C’est quoi, l’Happy City Index ?
L’Happy City Index est une étude mondiale menée par l’Institute for Quality of Life, basé à Londres et à Paris. L’objectif n’est pas simplement de désigner la « meilleure ville » en absolu, mais d’identifier les centres urbains qui parviennent à trouver un équilibre entre gouvernance, durabilité et bien-être des citoyens. Pour établir ce classement, 466 chercheurs ont analysé 251 villes à partir de 64 indicateurs répartis en six catégories clés : Citoyens, Gouvernance, Environnement, Économie, Santé, Mobilité.

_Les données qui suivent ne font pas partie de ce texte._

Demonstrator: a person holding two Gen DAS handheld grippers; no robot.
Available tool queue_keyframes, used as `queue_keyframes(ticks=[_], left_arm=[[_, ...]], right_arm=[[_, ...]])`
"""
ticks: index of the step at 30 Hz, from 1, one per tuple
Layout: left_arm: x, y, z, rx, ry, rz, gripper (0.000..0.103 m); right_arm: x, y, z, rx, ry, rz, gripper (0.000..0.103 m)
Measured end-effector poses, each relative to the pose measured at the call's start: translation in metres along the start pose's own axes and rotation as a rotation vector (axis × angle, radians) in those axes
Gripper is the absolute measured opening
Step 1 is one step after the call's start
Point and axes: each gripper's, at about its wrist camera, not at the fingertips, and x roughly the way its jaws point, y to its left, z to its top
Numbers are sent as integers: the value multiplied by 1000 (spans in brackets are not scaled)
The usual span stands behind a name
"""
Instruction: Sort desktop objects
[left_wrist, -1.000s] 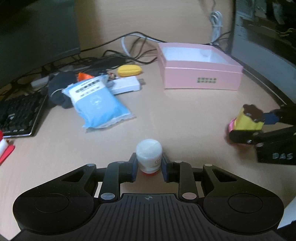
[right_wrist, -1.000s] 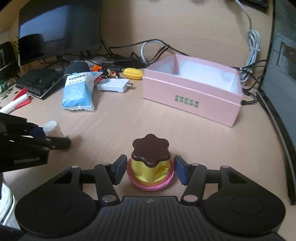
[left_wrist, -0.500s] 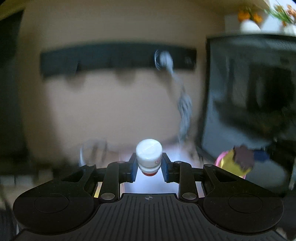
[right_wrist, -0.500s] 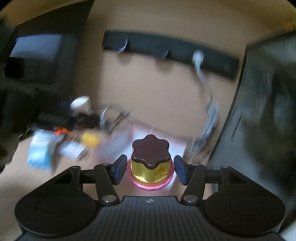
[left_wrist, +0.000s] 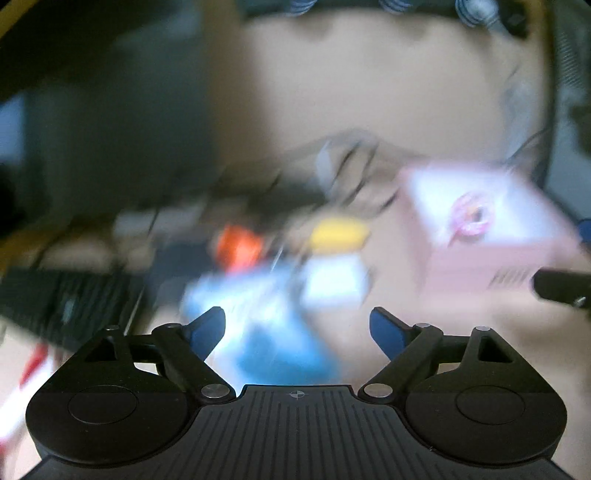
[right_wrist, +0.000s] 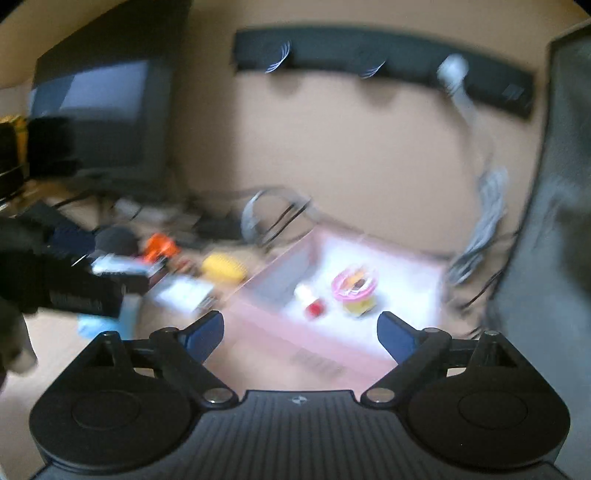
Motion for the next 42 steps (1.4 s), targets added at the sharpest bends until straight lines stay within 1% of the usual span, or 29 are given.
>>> queue_keyframes(ticks=[2, 3, 5, 6, 8, 9, 11, 12, 14, 15, 17, 19, 23, 25, 27, 28, 29, 30, 31, 34, 35, 39, 40, 41, 42], left_arm=[[7, 11, -14, -35, 57, 39, 92], [10, 16, -17, -35, 66, 59, 94], [18, 20, -18, -19, 72, 100, 94], [23, 23, -19, -8, 80, 109, 95], [28, 29, -13, 6, 79, 108, 97], [30, 32, -11, 20, 80, 128, 97], [32, 40, -13, 46, 83, 227, 97], [31, 46, -15, 42, 89, 269, 97], [29, 67, -17, -2, 115, 308, 97], [25, 78, -18, -37, 128, 312, 96], [13, 97, -24, -112, 134, 288, 96], [-1, 108, -30, -171, 136, 249, 96], [-35, 113, -48, -234, 135, 159, 96], [-46, 112, -55, -251, 142, 118, 97], [-58, 112, -63, -267, 151, 82, 97], [-60, 111, -66, -273, 156, 70, 97], [-63, 111, -69, -277, 160, 59, 97], [-66, 112, -72, -277, 163, 50, 98], [-68, 112, -74, -276, 165, 44, 98], [-70, 116, -79, -286, 175, 35, 99], [-70, 119, -80, -296, 178, 31, 99], [-68, 129, -81, -317, 179, 27, 99], [-66, 132, -82, -321, 182, 27, 99], [-65, 133, -82, -323, 186, 27, 99], [-63, 134, -82, -322, 191, 29, 99]], right_arm=[[7, 15, -9, -6, 35, 48, 91], [10, 22, -13, -13, 45, 67, 91], [16, 36, -17, -26, 61, 109, 94], [20, 41, -17, -30, 65, 125, 96], [27, 54, -15, -46, 65, 146, 97], [31, 58, -10, -52, 63, 149, 97], [34, 68, -7, -62, 51, 158, 97], [31, 72, -11, -64, 44, 160, 97], [36, 78, -7, -68, 29, 159, 97], [42, 82, -4, -68, 25, 155, 97], [51, 87, 2, -58, 20, 156, 96], [67, 93, 12, -35, 29, 162, 91], [107, 107, 29, 31, 71, 178, 91], [123, 118, 33, 13, 65, 144, 91], [139, 128, 37, -13, 48, 88, 91], [144, 129, 40, -16, 42, 68, 89], [151, 130, 45, -13, 31, 32, 87], [157, 128, 51, -5, 29, 3, 79], [166, 125, 60, 15, 41, -30, 73], [192, 113, 81, 79, 91, -90, 73], [207, 110, 87, 85, 134, -112, 73], [244, 100, 88, 107, 245, -144, 73], [249, 99, 85, 105, 260, -142, 65], [251, 99, 82, 104, 268, -130, 60], [251, 98, 81, 112, 265, -109, 57]])
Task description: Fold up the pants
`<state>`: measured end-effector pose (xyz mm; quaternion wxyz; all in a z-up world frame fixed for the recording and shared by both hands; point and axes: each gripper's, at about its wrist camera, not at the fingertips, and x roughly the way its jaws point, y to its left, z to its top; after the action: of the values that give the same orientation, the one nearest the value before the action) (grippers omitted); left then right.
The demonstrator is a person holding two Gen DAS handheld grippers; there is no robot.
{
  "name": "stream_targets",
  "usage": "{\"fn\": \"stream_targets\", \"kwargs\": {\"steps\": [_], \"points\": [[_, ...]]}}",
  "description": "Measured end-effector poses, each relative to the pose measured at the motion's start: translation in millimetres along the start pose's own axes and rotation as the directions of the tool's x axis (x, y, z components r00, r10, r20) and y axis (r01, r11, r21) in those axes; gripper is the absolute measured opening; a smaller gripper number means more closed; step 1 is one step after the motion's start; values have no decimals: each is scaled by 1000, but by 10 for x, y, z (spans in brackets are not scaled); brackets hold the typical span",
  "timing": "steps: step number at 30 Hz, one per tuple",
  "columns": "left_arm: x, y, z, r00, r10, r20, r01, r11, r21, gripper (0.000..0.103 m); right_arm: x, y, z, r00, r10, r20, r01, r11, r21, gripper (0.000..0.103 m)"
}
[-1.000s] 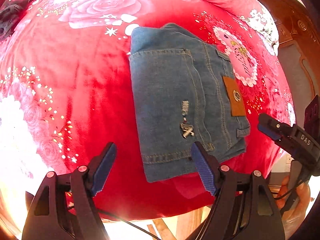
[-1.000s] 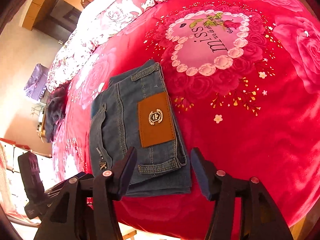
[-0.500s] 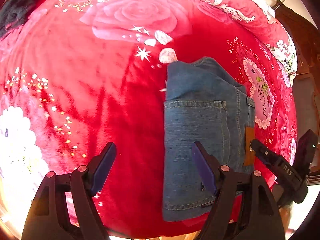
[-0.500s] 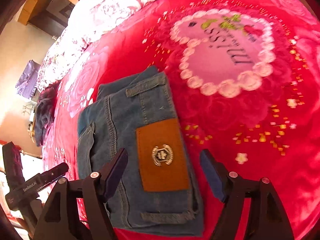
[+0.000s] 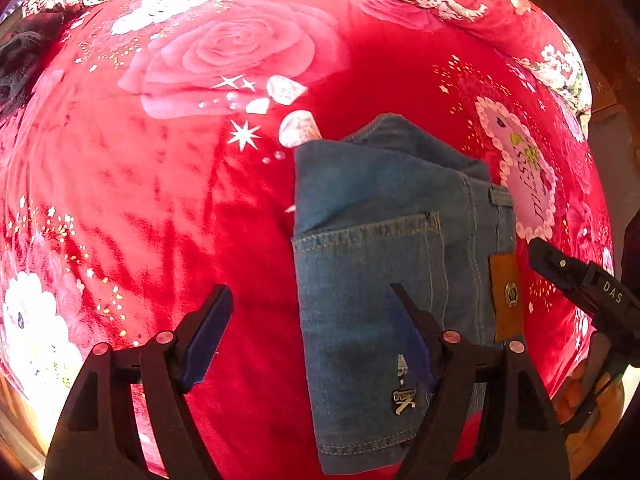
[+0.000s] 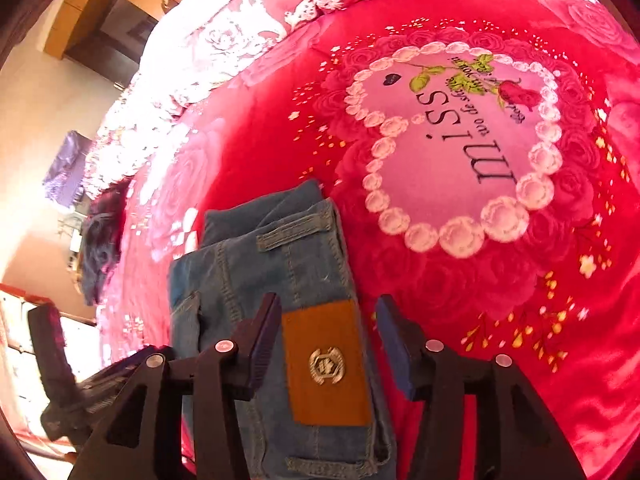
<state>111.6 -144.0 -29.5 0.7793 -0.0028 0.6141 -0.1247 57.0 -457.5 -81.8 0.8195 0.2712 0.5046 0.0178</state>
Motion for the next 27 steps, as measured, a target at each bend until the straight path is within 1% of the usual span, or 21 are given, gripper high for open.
{"fn": "stream_targets", "kwargs": {"steps": [3,4,7,9,10,11,12,14,15,17,20,22,27], "points": [[72,35,105,1000,6,-22,-7,999,-45,79,110,88,99,999,-40,-7,40,999,-26,52],[116,31,124,999,23,-35,-25,998,-64,79,150,117,126,999,-41,-5,41,999,-26,52],[241,2,163,998,42,-42,-45,996,-72,79,250,192,191,999,-45,5,45,998,-33,52],[335,-13,204,997,54,-46,-58,995,-78,79,317,281,216,995,-104,11,105,992,-73,47],[382,-22,229,997,62,-50,-65,995,-76,79,335,335,230,991,-129,26,131,985,-111,41],[422,-34,247,996,63,-59,-68,995,-76,79,348,368,233,988,-148,37,151,979,-138,41],[431,-36,263,996,59,-60,-64,994,-83,79,379,371,242,985,-168,30,170,974,-147,42],[417,-38,274,997,55,-57,-59,994,-87,79,419,334,256,986,-164,3,163,977,-134,44],[401,-48,268,997,55,-52,-59,995,-77,79,406,322,258,988,-153,6,153,980,-124,46],[378,-54,247,997,59,-40,-62,996,-60,79,373,269,258,993,-121,4,121,988,-97,46],[351,-40,217,998,57,-38,-59,997,-53,79,297,171,218,995,-95,0,95,994,-61,47],[341,-48,204,998,48,-38,-50,997,-57,79,254,100,180,997,-77,-4,77,996,-46,52],[280,-33,131,999,27,-38,-30,997,-66,79,158,-111,65,997,-79,-22,79,997,-10,55]]}}
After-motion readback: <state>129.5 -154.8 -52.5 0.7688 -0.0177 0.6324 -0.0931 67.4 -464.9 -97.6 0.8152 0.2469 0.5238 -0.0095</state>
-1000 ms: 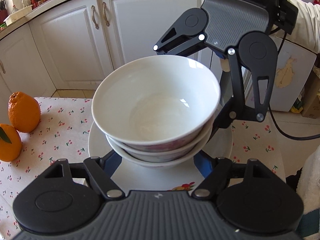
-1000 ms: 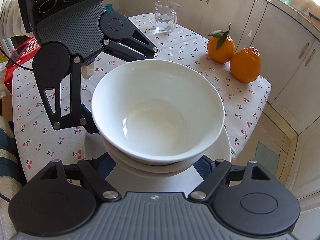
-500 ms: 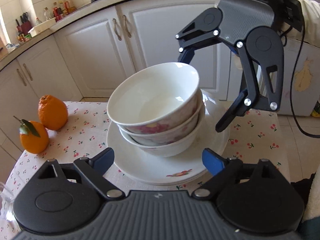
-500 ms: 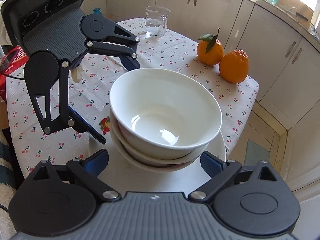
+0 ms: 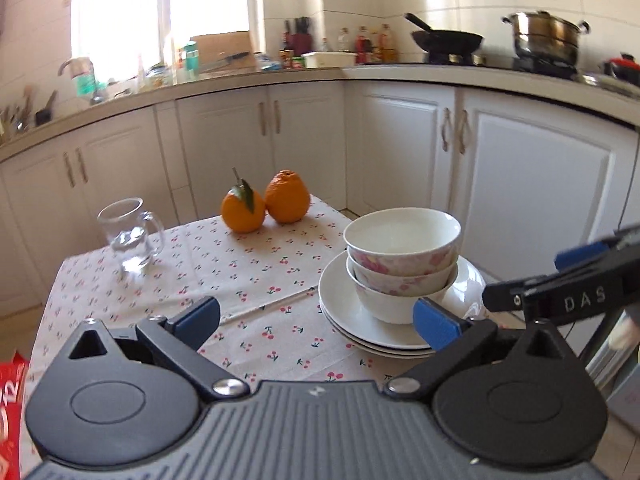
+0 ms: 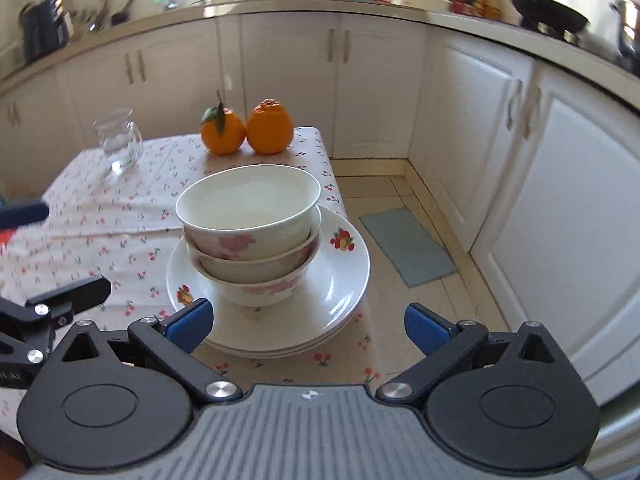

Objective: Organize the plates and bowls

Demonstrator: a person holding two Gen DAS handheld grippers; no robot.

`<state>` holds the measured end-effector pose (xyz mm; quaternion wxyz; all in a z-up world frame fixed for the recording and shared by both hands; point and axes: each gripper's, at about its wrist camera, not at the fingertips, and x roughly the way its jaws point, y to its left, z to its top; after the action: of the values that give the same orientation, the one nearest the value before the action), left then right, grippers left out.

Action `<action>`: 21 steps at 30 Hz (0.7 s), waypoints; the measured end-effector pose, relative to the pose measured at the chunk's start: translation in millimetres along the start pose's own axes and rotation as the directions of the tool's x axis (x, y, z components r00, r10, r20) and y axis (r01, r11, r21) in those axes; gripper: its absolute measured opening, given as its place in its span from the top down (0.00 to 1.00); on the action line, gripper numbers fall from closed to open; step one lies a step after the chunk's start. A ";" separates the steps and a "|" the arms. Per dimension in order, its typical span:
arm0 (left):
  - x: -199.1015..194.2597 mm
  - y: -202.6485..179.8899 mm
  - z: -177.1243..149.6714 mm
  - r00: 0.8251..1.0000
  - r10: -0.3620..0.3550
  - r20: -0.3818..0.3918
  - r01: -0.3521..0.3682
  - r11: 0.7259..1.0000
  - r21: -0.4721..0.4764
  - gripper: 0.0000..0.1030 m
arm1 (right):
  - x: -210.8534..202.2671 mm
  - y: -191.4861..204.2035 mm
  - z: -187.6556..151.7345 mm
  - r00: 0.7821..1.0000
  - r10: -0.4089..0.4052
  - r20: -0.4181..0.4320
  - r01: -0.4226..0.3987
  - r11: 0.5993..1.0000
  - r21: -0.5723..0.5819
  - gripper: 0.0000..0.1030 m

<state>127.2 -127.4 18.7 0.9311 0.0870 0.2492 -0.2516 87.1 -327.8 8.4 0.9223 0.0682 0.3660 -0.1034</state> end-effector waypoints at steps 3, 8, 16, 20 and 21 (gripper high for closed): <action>-14.9 1.8 -0.3 0.998 0.053 -0.028 -0.055 0.997 -0.056 0.00 | -24.3 10.6 -13.0 0.997 -0.052 0.049 0.050 0.998 0.028 0.00; -34.6 0.1 -5.1 0.993 0.111 -0.046 -0.114 0.992 -0.055 0.00 | -50.8 24.4 -24.8 0.991 -0.095 0.089 0.095 0.995 0.006 0.00; -45.8 -5.6 -10.1 0.991 0.124 -0.051 -0.127 0.990 -0.065 0.01 | -70.5 34.9 -34.8 0.984 -0.127 0.129 0.129 0.992 -0.010 0.00; -48.8 -8.1 -11.3 0.990 0.131 -0.052 -0.135 0.989 -0.065 0.01 | -73.4 35.6 -36.1 0.982 -0.132 0.134 0.134 0.991 -0.011 0.00; -49.3 -8.7 -11.7 0.990 0.132 -0.052 -0.135 0.989 -0.064 0.01 | -74.4 35.4 -36.3 0.982 -0.133 0.135 0.136 0.991 -0.009 0.00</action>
<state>80.8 -110.5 33.3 0.9421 0.0779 0.2732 -0.1779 18.8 -275.7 35.3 0.9364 0.0278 0.3077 -0.1666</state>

L’édition 2026 a été impressionnante : l’équipe de recherche est partie d’un échantillon initial de 3 400 villes à travers le monde, pour arriver à une sélection finale de mille, puis aux 251 incluses dans le classement officiel. Plus de 150 000 enregistrements de données ont été validés, en croisant les statistiques structurelles et la perception des habitants.
Le Top 10 mondial et la situation en Italie

Comme d’habitude, les premières places du classement sont occupées par des villes de la région scandinave et alpine. Le top 10 mondial est le suivant : Copenhague (Danemark) – 6 954 points, Helsinki (Finlande), Genève (Suisse), Uppsala (Suède), Tokyo (Japon), Trondheim (Norvège), Berne (Suisse), Malmö (Suède), Munich (Allemagne), Aarhus (Danemark).
Et l’Italie ? Rome se classe à la 144e place. Bologne est la ville italienne la plus heureuse, se classant à la 73e place , suivie de Parme (77e) et de Milan (80e).
Derrière Rome, on trouve d’autres villes en difficulté : Vérone (146e), Messine (158e) et Bari (164e). Les dernières places sont occupées par Naples (202e) et Salerne (208e), ce qui confirme un fossé géographique encore net en termes de services et de résilience urbaine.